Why is it that every detail in a photograph is not acceptably clear and sharp? The area in a photograph, from near to far, which appears to be in sharp focus is called depth of field. The laws of light, physics, and optics dictate that this sharply focused area extends from one-third the distance in front of the point of focus to two-thirds beyond. This range expands as apertures get smaller (higher numbers). Knowing these facts and how to use them give photographers their most creative tool.

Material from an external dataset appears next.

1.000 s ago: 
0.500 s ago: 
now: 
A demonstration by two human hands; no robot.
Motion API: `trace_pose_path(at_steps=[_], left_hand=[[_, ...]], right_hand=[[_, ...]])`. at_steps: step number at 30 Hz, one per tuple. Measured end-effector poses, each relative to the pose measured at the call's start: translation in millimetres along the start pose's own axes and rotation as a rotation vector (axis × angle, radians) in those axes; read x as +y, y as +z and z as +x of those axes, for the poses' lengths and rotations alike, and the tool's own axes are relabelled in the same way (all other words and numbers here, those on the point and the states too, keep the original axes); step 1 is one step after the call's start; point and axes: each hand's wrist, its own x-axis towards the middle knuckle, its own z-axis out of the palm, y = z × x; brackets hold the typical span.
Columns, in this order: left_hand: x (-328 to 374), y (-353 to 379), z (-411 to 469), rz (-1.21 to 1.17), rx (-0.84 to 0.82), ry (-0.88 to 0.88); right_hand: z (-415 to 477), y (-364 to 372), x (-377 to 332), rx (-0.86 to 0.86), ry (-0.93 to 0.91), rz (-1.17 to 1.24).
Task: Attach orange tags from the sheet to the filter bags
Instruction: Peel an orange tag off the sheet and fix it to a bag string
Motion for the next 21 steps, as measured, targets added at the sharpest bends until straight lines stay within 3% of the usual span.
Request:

A skilled photographer will use depth of field to emphasize a portrait subject by limiting the sharpness of a confusing background while a landscape photographer would use a small aperture to enhance the image by having tack sharp details from near to far.
What and Why
This digital photograph was taken by a Nikon D200 camera through a Nikon AF-S Nikkor 200-400mm f/4 lens. It was supported by a Gitzo tripod and a Really Right Stuff ballhead. I wanted the eyes to be sharply focused but the background to be out of focus to make the chipmunk stand out, so I selected an aperture of f/4. With this aperture, the camera computed an exposure with a shutter speed of 1/1000th of a second to freeze the chipmunk’s quick movements based on an ISO of 720 (which the camera selected since it was on “auto ISO” mode).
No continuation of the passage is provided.